To get ideas about good books your teen-agers would like:
* Books and the Teenage Reader by G. Robert Carlsen (Harper & Row) -- An overview of teen reading habits, why and what they read.
* Choosing Books for Children by Betsy Hearne (hardcover, Delacorte; paperback, Dell) -- Sensitive delineation of what parents want their children of all ages to get out of books, basic guidelines for selections, recommendations and synopses of more than 100 titles.
* Now Upon a Time: A Contemporary View of Children's Literature by Myra Pollack Sadker and David Miller Sadker (Harper & Row) -- Comprehensive analysis of what's available for all age groups of children.
* Bequest of Wings by Annis Duff (Viking)--Inspiring story of one family's adventures with books.
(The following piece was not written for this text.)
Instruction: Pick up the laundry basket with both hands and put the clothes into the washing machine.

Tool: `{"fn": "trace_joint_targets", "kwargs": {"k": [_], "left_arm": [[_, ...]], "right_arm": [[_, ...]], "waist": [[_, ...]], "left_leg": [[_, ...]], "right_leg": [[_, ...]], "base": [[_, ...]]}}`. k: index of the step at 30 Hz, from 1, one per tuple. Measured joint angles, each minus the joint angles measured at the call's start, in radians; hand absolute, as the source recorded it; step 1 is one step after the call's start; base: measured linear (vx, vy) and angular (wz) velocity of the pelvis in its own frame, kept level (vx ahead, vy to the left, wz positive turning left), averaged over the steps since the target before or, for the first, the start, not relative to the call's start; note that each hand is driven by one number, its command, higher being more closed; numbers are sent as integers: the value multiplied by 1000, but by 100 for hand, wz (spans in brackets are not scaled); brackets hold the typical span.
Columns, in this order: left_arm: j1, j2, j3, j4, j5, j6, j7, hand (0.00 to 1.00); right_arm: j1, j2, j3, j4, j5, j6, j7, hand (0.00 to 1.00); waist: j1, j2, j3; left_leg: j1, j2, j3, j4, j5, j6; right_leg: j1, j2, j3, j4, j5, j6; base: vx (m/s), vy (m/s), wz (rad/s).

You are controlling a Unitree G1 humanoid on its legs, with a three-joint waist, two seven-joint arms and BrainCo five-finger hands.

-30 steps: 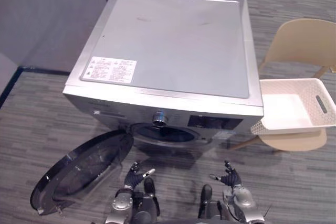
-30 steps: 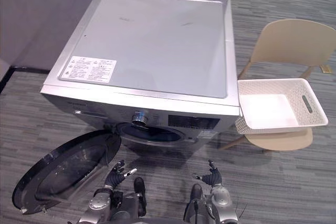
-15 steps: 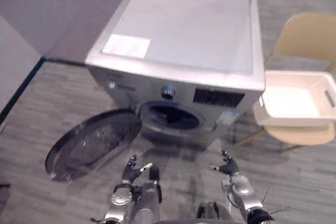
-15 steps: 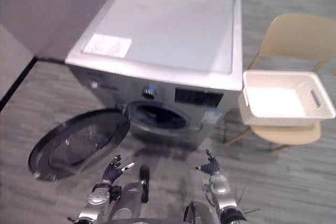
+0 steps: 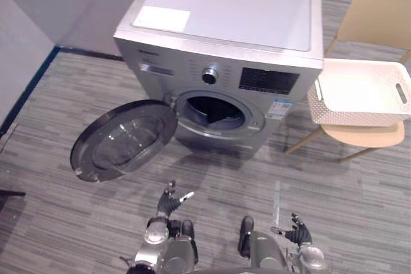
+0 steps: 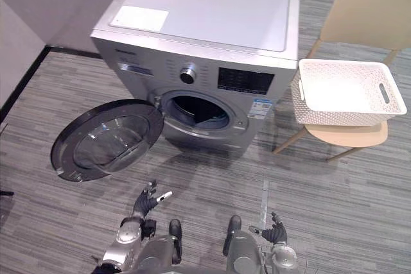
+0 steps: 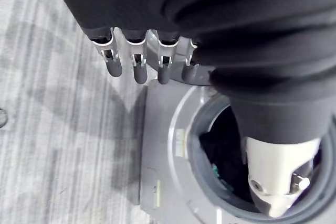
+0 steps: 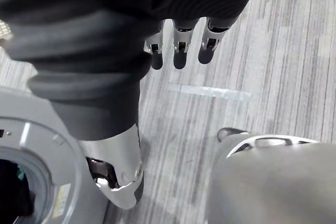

Among other hints for parents wanting to entice their teen-agers into reading, gleaned from various experts:
* Don't assume your child's English teacher is up on the modern teen novel.
* Remember that most books for teens are available in paperback.
* Don't get hung up on numbers on the copyright page of many paperbacks, in which the publisher includes a suggested reading level (RL 7, for instance, refers to seventh grade) and intellectual level (IL 8 refers to eighth grade). Teens can become voracious readers, gobbling up anything that intrigues them from fourth-grade level up to adult. Junior high can be a chance for a child to catch up on some of the earlier books missed.
* If your child likes a particular book, get more by the same author.